From the opening line of the records through the line bearing "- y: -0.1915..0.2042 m", set down every line exactly.

(Beginning of SOURCE DATA)

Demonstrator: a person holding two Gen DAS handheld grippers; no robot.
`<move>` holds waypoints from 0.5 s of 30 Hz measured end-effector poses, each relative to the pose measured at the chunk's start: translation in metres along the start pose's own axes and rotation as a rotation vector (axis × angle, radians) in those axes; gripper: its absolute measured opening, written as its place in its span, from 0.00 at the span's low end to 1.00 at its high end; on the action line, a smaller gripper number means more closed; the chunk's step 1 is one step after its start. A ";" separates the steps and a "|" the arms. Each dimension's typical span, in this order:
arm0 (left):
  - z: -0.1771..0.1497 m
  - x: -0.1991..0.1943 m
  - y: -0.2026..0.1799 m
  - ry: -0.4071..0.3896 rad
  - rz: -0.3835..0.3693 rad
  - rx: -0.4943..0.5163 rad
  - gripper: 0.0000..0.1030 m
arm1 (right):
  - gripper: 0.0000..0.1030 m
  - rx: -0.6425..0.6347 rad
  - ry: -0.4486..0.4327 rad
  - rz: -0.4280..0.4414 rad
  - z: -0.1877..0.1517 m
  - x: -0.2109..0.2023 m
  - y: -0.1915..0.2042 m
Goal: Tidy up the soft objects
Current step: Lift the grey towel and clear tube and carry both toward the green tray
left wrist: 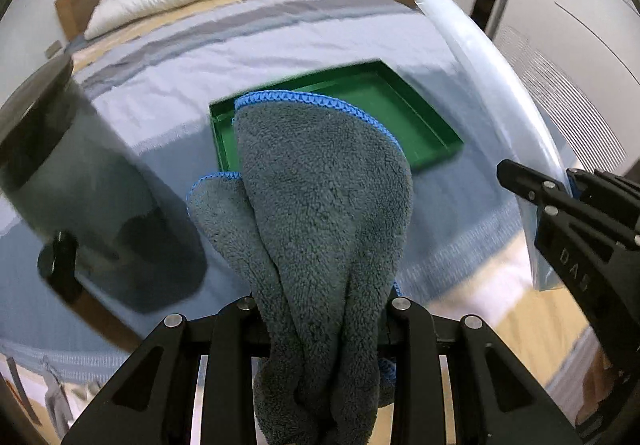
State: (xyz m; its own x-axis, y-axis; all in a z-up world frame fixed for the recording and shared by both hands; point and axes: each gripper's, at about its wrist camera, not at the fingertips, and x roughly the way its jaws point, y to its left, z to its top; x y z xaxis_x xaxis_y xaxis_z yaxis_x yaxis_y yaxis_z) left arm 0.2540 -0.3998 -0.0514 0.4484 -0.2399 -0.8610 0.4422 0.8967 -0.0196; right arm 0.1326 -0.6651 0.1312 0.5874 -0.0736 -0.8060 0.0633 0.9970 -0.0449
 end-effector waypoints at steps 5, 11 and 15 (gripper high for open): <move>0.021 0.021 0.012 -0.086 0.052 -0.025 0.24 | 0.09 -0.008 -0.027 0.014 0.023 0.036 0.007; 0.036 0.038 0.023 -0.150 0.100 -0.063 0.24 | 0.09 -0.040 -0.058 0.016 0.039 0.109 -0.001; 0.041 0.050 0.032 -0.180 0.115 -0.094 0.24 | 0.09 -0.061 -0.066 0.007 0.051 0.140 0.001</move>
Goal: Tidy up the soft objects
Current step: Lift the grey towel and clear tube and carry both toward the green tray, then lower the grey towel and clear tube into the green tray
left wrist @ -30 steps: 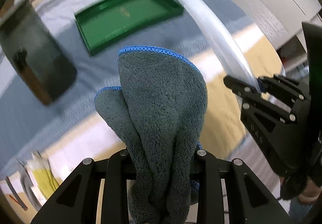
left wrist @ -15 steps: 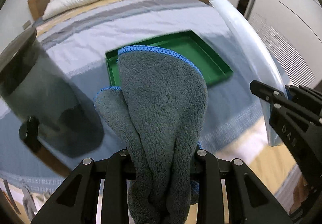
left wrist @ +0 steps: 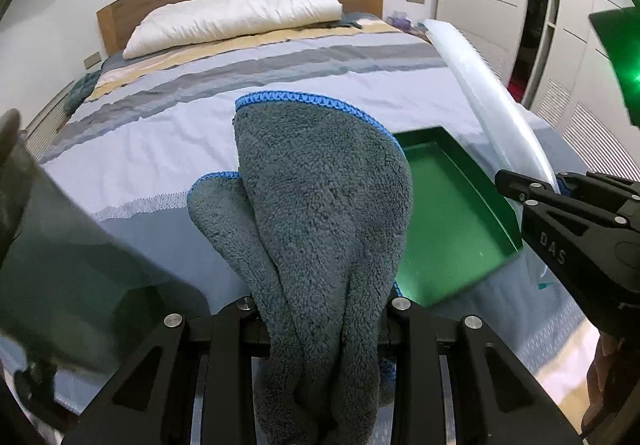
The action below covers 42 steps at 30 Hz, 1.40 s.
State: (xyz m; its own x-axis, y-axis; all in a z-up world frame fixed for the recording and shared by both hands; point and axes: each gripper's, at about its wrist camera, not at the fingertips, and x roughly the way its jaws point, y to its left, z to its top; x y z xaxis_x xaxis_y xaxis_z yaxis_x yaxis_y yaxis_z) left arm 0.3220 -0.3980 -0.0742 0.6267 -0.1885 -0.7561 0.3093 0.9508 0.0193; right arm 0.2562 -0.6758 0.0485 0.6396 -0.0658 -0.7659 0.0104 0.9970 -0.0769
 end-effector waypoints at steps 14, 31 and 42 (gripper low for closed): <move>-0.007 0.022 -0.011 0.005 0.058 -0.028 0.24 | 0.10 -0.060 0.062 -0.016 0.022 0.083 0.004; -0.004 0.046 -0.016 0.035 0.103 -0.064 0.24 | 0.10 -0.120 0.121 -0.001 0.039 0.138 0.024; -0.001 0.054 -0.015 0.057 0.111 -0.070 0.25 | 0.10 -0.132 0.145 0.011 0.041 0.152 0.027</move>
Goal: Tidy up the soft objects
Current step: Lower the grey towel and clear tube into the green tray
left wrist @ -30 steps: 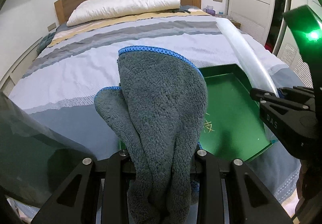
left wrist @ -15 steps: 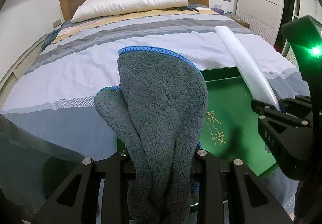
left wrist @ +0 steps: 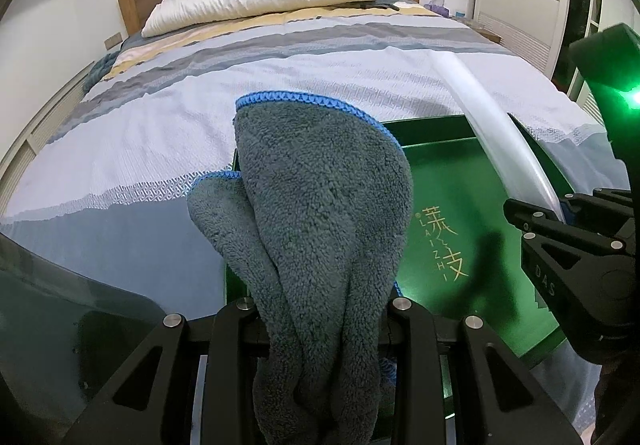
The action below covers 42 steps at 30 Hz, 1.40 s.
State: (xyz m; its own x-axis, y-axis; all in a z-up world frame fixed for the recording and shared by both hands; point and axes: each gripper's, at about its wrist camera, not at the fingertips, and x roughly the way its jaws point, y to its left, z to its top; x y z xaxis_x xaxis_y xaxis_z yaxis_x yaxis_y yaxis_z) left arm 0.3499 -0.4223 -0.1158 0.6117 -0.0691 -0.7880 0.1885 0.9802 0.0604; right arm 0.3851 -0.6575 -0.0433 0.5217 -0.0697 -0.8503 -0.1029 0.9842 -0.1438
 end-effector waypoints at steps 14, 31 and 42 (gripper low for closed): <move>0.001 0.014 0.001 0.034 0.006 -0.011 0.26 | 0.13 -0.009 0.035 0.005 -0.004 0.016 0.000; -0.001 0.017 0.000 0.041 0.007 -0.019 0.27 | 0.13 -0.017 0.037 0.004 -0.003 0.018 0.001; -0.002 0.016 0.000 0.044 0.010 -0.026 0.28 | 0.16 -0.009 0.037 0.011 -0.005 0.017 -0.002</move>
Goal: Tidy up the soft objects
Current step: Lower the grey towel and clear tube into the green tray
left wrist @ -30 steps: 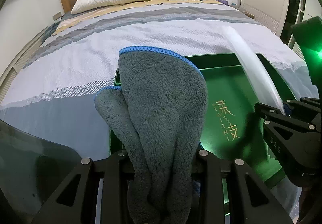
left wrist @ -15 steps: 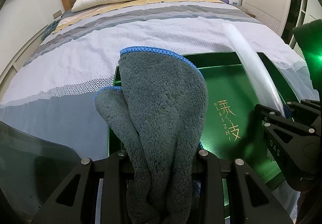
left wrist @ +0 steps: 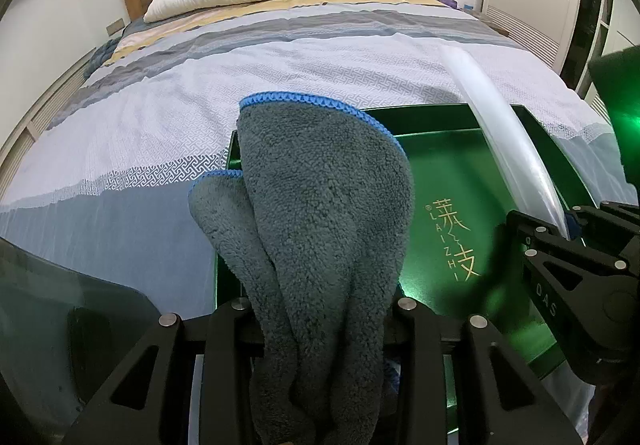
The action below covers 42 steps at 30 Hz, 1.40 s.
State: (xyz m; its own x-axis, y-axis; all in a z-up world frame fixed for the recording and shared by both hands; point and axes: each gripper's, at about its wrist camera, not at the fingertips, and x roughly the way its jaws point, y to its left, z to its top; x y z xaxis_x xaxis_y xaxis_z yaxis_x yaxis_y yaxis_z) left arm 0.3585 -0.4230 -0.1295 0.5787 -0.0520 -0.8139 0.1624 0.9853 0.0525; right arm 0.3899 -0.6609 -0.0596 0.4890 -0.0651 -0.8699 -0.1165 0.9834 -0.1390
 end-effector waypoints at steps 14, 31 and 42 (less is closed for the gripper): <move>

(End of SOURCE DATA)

ANSWER.
Demonstrator: a person holding two Gen DAS handheld grippers; no robot.
`<move>` holds waypoints from 0.5 s of 30 Hz measured end-effector poses, each relative to the pose measured at the chunk's start: translation in metres along the start pose's own axes and rotation as a rotation vector (axis × angle, radians) in those axes; gripper: its absolute measured opening, written as its place in its span, from 0.00 at the span's low end to 1.00 at its high end; on the action line, a smaller gripper number means more closed; the chunk's step 1 is one step after its start. A ";" separates the steps and a "|" the arms. Each dimension's typical span, in this order:
arm0 (left):
  - z: -0.1771..0.1497 m
  - x: -0.1991..0.1943 m
  - y: -0.2026..0.1799 m
  - ry: -0.4071..0.3896 rad
  - rz: -0.3835..0.3693 rad
  - rx: -0.4943..0.5163 rad
  - gripper: 0.0000..0.1030 m
arm1 (right):
  - gripper: 0.0000..0.1030 m
  - rx: -0.6425..0.6347 rad
  - ry: -0.4486..0.4327 rad
  - rz: -0.4280..0.4414 rad
  - z: -0.1877..0.1517 m
  - x: -0.2109..0.2023 m
  - y: -0.1915..0.2042 m

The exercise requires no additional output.